### TASK TO COMPLETE
Only lines holding the word "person" are wanted. Copy them from the listing below.

--- START ---

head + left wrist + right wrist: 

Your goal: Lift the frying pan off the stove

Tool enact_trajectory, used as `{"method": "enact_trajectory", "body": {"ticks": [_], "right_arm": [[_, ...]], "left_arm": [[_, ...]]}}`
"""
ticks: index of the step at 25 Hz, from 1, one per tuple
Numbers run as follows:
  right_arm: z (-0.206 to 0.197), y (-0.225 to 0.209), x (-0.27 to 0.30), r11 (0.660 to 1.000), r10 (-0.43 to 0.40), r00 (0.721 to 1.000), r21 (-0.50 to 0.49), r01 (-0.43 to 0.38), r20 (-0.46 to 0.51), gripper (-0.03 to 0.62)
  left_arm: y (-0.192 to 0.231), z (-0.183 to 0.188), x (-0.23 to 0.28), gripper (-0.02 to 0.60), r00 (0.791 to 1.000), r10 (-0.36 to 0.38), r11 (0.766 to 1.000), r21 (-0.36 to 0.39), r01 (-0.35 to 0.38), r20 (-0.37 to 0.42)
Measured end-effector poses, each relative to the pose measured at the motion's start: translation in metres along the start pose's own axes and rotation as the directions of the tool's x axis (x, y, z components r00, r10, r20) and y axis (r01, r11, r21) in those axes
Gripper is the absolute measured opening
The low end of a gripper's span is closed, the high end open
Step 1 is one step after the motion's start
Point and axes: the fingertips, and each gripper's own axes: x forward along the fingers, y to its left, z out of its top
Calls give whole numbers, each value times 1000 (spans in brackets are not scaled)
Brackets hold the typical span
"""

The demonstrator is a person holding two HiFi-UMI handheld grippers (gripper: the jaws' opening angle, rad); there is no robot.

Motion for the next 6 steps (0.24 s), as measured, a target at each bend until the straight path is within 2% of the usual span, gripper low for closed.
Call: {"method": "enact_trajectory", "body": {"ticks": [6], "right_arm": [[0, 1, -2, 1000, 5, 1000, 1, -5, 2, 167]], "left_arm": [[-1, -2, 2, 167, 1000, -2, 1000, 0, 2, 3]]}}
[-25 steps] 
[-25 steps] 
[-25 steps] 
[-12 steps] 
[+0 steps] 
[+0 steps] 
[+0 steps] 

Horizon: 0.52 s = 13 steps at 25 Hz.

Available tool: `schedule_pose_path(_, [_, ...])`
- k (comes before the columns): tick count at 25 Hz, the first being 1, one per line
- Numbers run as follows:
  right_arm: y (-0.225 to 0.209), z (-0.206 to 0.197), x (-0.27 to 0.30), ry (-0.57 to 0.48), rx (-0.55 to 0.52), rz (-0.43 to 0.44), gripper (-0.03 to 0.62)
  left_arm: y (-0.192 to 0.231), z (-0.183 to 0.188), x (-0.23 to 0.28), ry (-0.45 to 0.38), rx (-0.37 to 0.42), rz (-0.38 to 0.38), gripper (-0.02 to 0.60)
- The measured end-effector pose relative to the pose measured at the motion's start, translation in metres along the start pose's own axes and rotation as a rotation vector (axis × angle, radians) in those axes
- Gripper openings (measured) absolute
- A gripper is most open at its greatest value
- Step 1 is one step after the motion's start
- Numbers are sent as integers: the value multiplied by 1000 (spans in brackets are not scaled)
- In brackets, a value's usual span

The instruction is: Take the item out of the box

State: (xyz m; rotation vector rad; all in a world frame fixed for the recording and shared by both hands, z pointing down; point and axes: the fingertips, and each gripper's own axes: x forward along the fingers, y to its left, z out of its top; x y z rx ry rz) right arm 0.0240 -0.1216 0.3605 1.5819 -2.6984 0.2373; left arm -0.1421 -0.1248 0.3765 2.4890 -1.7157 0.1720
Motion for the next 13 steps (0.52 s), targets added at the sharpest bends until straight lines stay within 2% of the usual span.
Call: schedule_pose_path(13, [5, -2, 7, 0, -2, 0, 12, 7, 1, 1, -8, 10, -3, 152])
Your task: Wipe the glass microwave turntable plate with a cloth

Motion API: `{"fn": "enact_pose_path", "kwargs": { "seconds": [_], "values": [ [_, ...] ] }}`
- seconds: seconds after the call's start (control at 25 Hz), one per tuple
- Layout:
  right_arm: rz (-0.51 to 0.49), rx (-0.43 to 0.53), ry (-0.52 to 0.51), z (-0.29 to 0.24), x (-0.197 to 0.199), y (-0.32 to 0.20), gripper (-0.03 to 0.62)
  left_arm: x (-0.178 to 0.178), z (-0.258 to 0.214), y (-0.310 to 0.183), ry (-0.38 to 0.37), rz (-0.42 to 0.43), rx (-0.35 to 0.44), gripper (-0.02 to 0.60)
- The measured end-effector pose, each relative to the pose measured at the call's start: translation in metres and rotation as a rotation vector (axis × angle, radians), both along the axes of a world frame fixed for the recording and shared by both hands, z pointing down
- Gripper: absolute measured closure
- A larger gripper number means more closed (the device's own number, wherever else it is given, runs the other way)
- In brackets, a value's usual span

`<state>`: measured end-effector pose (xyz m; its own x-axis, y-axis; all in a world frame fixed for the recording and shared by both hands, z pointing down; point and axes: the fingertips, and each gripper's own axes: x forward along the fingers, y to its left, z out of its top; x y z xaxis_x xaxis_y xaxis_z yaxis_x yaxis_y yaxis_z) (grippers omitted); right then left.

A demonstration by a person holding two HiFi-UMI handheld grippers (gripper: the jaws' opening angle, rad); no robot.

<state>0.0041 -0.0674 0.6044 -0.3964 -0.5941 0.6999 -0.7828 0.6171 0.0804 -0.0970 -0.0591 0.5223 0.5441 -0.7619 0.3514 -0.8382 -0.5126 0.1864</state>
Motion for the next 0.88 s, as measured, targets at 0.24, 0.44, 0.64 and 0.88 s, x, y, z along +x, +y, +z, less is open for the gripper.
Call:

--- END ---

### RESULT
The demonstrator is a person holding two HiFi-UMI handheld grippers (gripper: the jaws' opening angle, rad); there is no robot.
A demonstration by a person holding two HiFi-UMI handheld grippers (gripper: the jaws' opening angle, rad); no robot.

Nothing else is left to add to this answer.